* Work to complete *
For every line in the material, print that line exactly.
━━━━━━━━━━
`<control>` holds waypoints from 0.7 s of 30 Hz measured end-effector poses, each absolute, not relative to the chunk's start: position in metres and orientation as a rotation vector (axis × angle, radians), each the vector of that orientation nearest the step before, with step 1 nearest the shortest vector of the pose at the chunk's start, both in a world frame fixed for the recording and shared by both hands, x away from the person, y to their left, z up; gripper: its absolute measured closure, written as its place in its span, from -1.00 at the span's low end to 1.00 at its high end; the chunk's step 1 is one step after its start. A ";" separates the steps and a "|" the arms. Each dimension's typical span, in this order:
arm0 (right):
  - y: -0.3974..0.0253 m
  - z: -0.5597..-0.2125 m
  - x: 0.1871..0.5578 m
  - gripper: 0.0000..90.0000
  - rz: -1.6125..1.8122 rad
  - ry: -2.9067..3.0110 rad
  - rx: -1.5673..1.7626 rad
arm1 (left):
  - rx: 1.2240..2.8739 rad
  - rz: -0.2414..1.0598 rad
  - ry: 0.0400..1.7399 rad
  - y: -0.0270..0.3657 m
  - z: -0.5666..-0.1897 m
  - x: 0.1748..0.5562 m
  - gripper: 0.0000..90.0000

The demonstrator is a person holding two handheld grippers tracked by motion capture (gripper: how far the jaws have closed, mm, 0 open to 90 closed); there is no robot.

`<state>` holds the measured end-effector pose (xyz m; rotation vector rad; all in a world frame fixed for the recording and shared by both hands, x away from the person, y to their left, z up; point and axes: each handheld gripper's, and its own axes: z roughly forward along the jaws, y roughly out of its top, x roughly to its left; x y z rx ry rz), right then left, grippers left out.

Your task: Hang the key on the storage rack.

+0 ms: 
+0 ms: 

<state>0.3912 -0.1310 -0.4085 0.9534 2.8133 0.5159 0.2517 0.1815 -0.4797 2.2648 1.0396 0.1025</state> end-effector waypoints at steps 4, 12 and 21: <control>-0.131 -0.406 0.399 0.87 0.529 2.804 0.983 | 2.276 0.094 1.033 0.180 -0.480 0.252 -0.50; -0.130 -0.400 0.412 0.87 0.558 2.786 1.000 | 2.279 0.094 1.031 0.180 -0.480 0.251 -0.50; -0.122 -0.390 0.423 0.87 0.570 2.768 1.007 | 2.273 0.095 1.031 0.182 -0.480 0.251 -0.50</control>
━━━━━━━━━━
* Written solution *
`<control>` holds waypoints from 0.7 s of 30 Hz measured end-effector poses, each absolute, not relative to the chunk's start: position in metres and orientation as a rotation vector (axis × angle, radians), each the vector of that orientation nearest the step before, with step 1 nearest the shortest vector of the pose at the chunk's start, both in a world frame fixed for the recording and shared by both hands, x away from the person, y to their left, z up; gripper: its absolute measured closure, written as its place in its span, from -1.00 at the span's low end to 1.00 at its high end; the chunk's step 1 is one step after its start. A ";" separates the steps and a "|" the arms. Each dimension's typical span, in this order:
arm0 (right):
  - y: -0.3974..0.0253 m
  - z: -0.5597..-0.2125 m
  - x: 0.1871..0.5578 m
  - gripper: 0.0000..90.0000
  - rz: -1.6125..1.8122 rad
  - ry: -2.9067..3.0110 rad
  - rx: -1.5673..1.7626 rad
arm1 (left):
  - rx: 1.2240..2.8739 rad
  - rz: -0.2414..1.0598 rad
  - ry: 0.0400..1.7399 rad
  - y: -0.0270..0.3657 m
  - z: -0.5666..-0.1897 m
  - x: 0.1748..0.5562 m
  - gripper: 0.0000..90.0000

The demonstrator is a person holding two handheld grippers tracked by motion capture (gripper: how far the jaws have closed, mm, 0 open to 90 closed); there is no robot.

`<state>` holds the measured end-effector pose (xyz m; rotation vector rad; all in a world frame fixed for the recording and shared by both hands, x away from the person, y to their left, z up; point and axes: each handheld gripper's, and its own axes: z roughly forward along the jaws, y roughly out of its top, x roughly to its left; x y z rx ry rz), right then left, grippers left out.

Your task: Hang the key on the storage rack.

+0 ms: 
+0 ms: 

<state>0.3912 -0.1310 -0.4085 0.9534 2.8133 0.5159 0.2517 0.1815 -0.4797 2.2648 1.0396 0.1025</state> end-effector waypoints at steps 4, 12 and 21: <control>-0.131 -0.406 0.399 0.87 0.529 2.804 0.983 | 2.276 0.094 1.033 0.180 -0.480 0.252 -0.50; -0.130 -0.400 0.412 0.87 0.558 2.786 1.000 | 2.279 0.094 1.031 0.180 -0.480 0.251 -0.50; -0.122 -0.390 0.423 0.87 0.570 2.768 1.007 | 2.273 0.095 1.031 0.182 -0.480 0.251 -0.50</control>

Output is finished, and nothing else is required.